What you have to do
Starting at the line that contains "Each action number", return every line through the end of the data exactly, without pictures.

** Data shown follows **

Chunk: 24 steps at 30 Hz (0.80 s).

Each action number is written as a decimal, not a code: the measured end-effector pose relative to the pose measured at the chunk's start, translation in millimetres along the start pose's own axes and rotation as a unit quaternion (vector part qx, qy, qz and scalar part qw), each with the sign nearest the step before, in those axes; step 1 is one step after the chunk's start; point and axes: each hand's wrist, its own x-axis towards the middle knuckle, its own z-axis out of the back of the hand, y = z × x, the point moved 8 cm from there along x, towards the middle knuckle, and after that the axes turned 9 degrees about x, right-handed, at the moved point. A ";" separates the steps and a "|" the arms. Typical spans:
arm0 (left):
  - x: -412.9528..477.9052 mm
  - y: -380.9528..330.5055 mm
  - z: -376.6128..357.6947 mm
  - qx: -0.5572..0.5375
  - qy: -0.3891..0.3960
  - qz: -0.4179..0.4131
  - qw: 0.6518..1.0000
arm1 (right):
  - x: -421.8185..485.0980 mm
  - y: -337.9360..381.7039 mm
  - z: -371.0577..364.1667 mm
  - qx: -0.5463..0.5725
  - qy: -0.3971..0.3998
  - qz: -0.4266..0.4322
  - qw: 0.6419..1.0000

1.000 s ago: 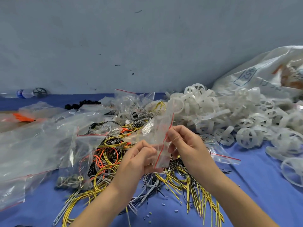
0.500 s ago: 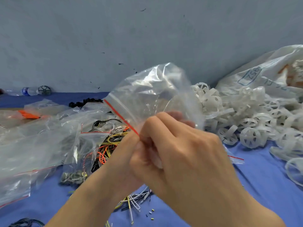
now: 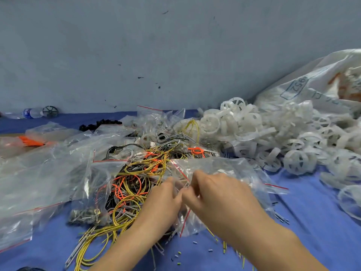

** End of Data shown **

Answer to this problem
Each action number is written as a decimal, not a code: the measured end-effector pose relative to the pose measured at the chunk's start, translation in millimetres along the start pose's own axes and rotation as a unit quaternion (vector part qx, qy, qz and scalar part qw), each with the sign nearest the step before, in those axes; step 1 is one step after the chunk's start; point and axes: each hand's wrist, its own x-axis towards the middle knuckle, its own z-axis out of the back of the hand, y = z × x, the point moved 8 cm from there along x, towards the middle knuckle, and after that the axes turned 9 degrees about x, right-handed, at the moved point. A ";" separates the steps and a "|" the arms. Typical spans:
arm0 (left):
  - x: -412.9528..477.9052 mm
  - y: -380.9528..330.5055 mm
  - z: -376.6128..357.6947 mm
  - qx: -0.5572..0.5375
  - qy: -0.3891..0.3960
  - qz: -0.4179..0.4131
  - qw: 0.6518..1.0000
arm1 (right):
  - x: -421.8185..485.0980 mm
  - y: -337.9360..381.7039 mm
  - z: -371.0577..364.1667 mm
  - qx: -0.5463..0.5725
  - qy: -0.3971..0.3998
  - qz: -0.4266..0.4322
  - qw: 0.6419..1.0000

1.000 s ago: 
0.500 s ago: 
now: 

This response is now finished.